--- INPUT DATA ---
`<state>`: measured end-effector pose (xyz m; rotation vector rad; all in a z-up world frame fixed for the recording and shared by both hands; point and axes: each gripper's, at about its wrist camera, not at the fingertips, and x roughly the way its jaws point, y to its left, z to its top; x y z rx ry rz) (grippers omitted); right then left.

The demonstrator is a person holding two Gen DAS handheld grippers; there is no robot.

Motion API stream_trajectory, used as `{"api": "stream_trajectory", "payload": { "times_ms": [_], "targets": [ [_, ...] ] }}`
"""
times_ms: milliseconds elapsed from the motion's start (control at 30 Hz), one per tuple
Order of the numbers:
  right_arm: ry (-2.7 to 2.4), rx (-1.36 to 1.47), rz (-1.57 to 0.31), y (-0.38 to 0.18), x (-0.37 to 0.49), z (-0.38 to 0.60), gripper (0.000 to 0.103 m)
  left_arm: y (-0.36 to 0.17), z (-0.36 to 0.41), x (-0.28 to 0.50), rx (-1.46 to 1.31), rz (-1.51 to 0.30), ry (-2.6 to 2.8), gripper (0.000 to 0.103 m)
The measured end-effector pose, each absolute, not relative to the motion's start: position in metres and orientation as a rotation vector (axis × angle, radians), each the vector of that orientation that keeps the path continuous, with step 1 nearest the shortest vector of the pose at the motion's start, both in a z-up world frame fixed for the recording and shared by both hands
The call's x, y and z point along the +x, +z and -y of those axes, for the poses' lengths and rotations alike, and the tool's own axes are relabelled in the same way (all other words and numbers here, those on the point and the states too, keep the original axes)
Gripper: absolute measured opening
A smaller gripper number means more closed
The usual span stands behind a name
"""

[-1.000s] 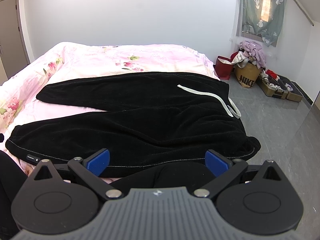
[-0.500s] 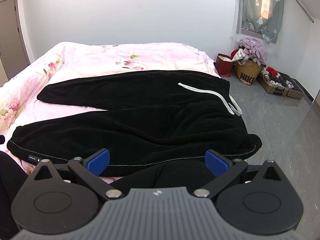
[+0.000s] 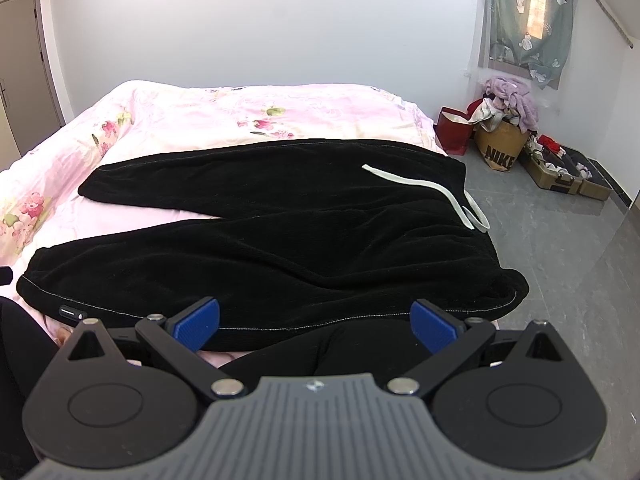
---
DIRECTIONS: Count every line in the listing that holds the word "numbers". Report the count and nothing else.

FINISHED EXERCISE: 2